▸ **Exercise**
Output, please, exactly those lines of the listing that come before the line with "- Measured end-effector", along with that line itself.

▸ **Input records**
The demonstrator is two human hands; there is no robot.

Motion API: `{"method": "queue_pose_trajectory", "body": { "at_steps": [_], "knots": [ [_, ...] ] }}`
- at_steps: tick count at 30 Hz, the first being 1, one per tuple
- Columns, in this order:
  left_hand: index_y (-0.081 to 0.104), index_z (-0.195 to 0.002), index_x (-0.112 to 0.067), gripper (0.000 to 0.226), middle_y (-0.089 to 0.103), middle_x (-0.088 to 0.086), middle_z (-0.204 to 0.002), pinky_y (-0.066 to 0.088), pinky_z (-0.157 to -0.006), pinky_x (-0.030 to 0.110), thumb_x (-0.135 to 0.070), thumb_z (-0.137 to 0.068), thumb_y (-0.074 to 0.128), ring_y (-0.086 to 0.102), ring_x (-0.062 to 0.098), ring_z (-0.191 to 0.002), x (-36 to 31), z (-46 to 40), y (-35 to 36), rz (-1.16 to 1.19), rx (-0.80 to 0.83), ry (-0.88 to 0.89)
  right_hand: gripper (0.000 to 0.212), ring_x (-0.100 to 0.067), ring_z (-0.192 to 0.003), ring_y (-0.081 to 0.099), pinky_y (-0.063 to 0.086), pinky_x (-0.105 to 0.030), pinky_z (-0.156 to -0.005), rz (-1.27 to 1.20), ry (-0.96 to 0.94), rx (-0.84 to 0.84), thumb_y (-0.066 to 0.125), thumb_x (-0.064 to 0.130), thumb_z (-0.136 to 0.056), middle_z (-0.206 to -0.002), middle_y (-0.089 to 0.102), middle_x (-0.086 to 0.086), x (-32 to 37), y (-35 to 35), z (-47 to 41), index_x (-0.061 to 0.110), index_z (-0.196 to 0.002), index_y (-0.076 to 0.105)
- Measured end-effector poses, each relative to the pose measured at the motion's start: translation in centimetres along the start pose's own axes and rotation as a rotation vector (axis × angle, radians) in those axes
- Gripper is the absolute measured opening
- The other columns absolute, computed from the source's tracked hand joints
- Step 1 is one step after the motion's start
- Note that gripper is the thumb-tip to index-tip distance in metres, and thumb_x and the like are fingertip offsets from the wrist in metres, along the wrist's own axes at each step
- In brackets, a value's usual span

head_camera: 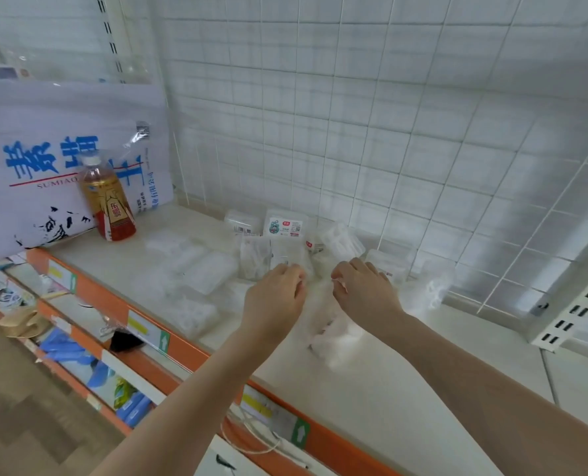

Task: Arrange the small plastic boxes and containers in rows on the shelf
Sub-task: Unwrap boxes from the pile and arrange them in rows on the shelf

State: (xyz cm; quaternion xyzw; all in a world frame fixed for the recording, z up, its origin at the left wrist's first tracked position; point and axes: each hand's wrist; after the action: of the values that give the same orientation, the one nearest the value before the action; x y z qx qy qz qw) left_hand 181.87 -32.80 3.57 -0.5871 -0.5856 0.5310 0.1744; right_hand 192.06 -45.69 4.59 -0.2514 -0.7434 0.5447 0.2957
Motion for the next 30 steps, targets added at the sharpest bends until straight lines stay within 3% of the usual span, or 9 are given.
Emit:
{"method": "queue_pose_trajectory", "body": {
  "at_steps": [4,7,14,17,19,21,23,27,30],
  "knots": [
    [0.056,-0.117,-0.014,0.026,0.055,0.007,-0.112,0.041,-0.077,0.035,-0.022,-0.093,0.050,0.049,0.026,-0.107,1.8,-1.2,-0.3,0.033,-0.121,-0.101,0.025,-0.021,-0.109,0.048,0.043,-0.034,-0.087,-0.081,-0.035,-0.019,0.041,0.020,-0.095,-0.119,0.053,-0.001,1.1,0.5,-1.5,0.017,-0.115,0.056],
    [0.045,-0.129,-0.013,0.042,0.050,0.008,-0.123,0.040,-0.089,0.035,-0.032,-0.092,0.052,0.047,0.026,-0.113,3.2,-1.6,-0.3,0.091,0.023,-0.211,0.026,-0.021,-0.113,0.047,0.043,-0.033,-0.088,-0.156,-0.091,0.000,0.043,0.019,-0.094,-0.123,0.052,-0.003,2.5,1.2,-2.6,0.015,-0.117,0.055],
    [0.043,-0.130,-0.017,0.042,0.059,-0.001,-0.101,0.052,-0.077,0.034,-0.031,-0.092,0.054,0.060,0.018,-0.092,3.9,-1.1,-0.5,0.395,0.112,-0.314,0.037,-0.027,-0.130,0.033,0.029,-0.032,-0.105,-0.224,-0.074,0.083,0.045,0.030,-0.097,-0.133,0.047,-0.009,5.5,2.8,-5.0,0.012,-0.128,0.049],
    [0.050,-0.120,-0.017,0.026,0.058,-0.006,-0.088,0.055,-0.074,0.036,-0.023,-0.095,0.051,0.062,0.015,-0.081,4.5,-0.6,-0.4,0.599,0.114,-0.372,0.046,-0.026,-0.127,0.036,0.029,-0.031,-0.106,-0.166,-0.076,0.098,0.042,0.045,-0.096,-0.132,0.047,-0.008,6.1,3.2,-5.1,0.012,-0.127,0.052],
    [0.053,-0.108,-0.022,0.015,0.063,-0.004,-0.088,0.055,-0.073,0.032,-0.017,-0.098,0.043,0.062,0.009,-0.075,4.7,-0.1,-0.6,0.655,0.116,-0.352,0.050,-0.025,-0.115,0.050,0.040,-0.034,-0.098,-0.180,-0.056,0.142,0.042,0.050,-0.095,-0.123,0.053,-0.007,6.3,3.2,-4.8,0.012,-0.127,0.050],
    [0.055,-0.104,-0.023,0.021,0.064,-0.006,-0.085,0.050,-0.064,0.019,-0.012,-0.098,0.038,0.060,0.004,-0.070,4.9,0.3,-1.3,0.618,0.039,-0.313,0.051,-0.024,-0.094,0.061,0.049,-0.037,-0.085,-0.238,-0.023,0.218,0.044,0.052,-0.093,-0.102,0.063,-0.007,6.4,2.8,-4.6,0.014,-0.126,0.047],
    [0.057,-0.105,-0.020,0.023,0.064,-0.009,-0.084,0.047,-0.065,0.016,-0.009,-0.097,0.039,0.060,0.005,-0.073,5.0,0.1,-2.2,0.553,-0.071,-0.275,0.050,-0.022,-0.084,0.062,0.051,-0.036,-0.079,-0.254,-0.036,0.276,0.049,0.050,-0.091,-0.089,0.064,-0.006,6.5,2.5,-4.6,0.015,-0.125,0.046],
    [0.055,-0.116,-0.017,0.026,0.060,-0.004,-0.108,0.047,-0.089,0.029,-0.010,-0.093,0.045,0.056,0.011,-0.098,5.6,-3.1,-3.0,0.399,-0.057,-0.217,0.039,-0.019,-0.083,0.059,0.046,-0.029,-0.074,-0.340,-0.028,0.299,0.053,0.037,-0.091,-0.083,0.059,0.001,6.3,1.8,-4.7,0.015,-0.123,0.049],
    [0.046,-0.127,-0.014,0.037,0.052,0.003,-0.126,0.042,-0.096,0.037,-0.013,-0.091,0.051,0.049,0.019,-0.114,6.1,-6.2,-2.7,0.324,0.004,-0.188,0.030,-0.014,-0.077,0.058,0.042,-0.021,-0.060,-0.437,0.026,0.244,0.050,0.031,-0.094,-0.088,0.063,0.000,5.9,1.3,-4.7,0.019,-0.121,0.051]
  ]
}}
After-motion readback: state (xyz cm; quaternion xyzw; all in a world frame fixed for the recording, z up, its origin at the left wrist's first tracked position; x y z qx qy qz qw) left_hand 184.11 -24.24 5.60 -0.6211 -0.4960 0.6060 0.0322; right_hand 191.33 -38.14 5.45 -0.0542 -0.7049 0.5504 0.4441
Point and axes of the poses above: each hand's wrist, its own z-axis away from the middle knuckle, its own y-axis out of the palm, x = y × z
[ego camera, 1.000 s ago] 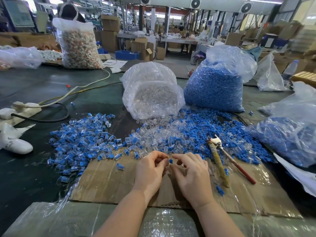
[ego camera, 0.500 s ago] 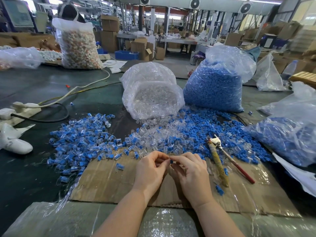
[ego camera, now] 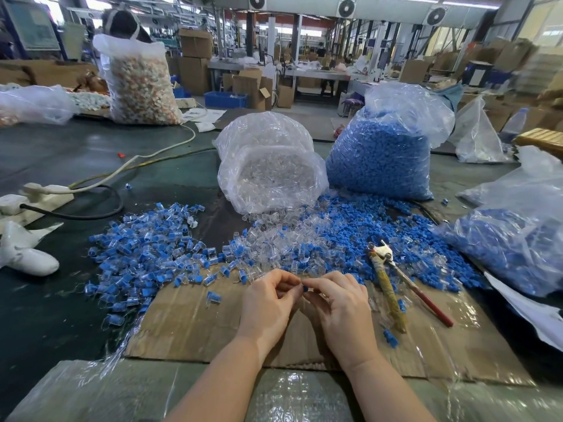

▸ **Exercise result**
The demonstrator is two human hands; there is no robot.

Motion API: `{"method": "queue_pose_trajectory", "body": { "at_steps": [_], "knots": [ [_, ...] ] }}`
- at_steps: tick count at 30 Hz, the first being 1, one per tuple
- Columns, in this order:
  left_hand: index_y (-0.081 to 0.104), index_z (-0.195 to 0.002), index_x (-0.112 to 0.067), gripper (0.000 to 0.226), middle_y (-0.089 to 0.103), middle_x (-0.088 to 0.086), middle_z (-0.204 to 0.002), pinky_y (-0.066 to 0.088), pinky_z (-0.157 to -0.006), pinky_x (-0.030 to 0.110), thumb_x (-0.135 to 0.070), thumb_z (-0.137 to 0.068), thumb_y (-0.074 to 0.128), ring_y (-0.086 to 0.102), ring_x (-0.062 to 0.098), ring_z (-0.191 to 0.002), x (-36 to 31), z (-46 to 40), y (-35 to 36), rz (-1.16 to 1.19), rx (-0.80 to 0.83), ry (-0.88 to 0.89)
  right_hand: gripper (0.000 to 0.212), ring_x (-0.100 to 0.067), ring_z (-0.192 to 0.003), ring_y (-0.081 to 0.099), pinky_y (-0.063 to 0.086), pinky_x (-0.105 to 0.030), pinky_z (-0.156 to -0.005), rz (-1.27 to 1.20), ry (-0.96 to 0.94), rx (-0.84 to 0.84), thumb_y (-0.066 to 0.125), thumb_x (-0.064 to 0.130), thumb_z (-0.136 to 0.056), middle_z (-0.206 to -0.002), middle_y (-0.089 to 0.102), middle_x (-0.086 to 0.086), x (-32 to 37), y (-35 to 35), z (-47 to 41), index_x (-0.061 to 0.110), index_z (-0.196 to 0.002), index_y (-0.076 to 0.105)
- Measured end-effector poses, each relative to the pose measured at the motion's start: translation in centimetres along the start pose's own axes and rotation as a rotation vector (axis × angle, radians) in those axes

Nothing else belongs in the answer.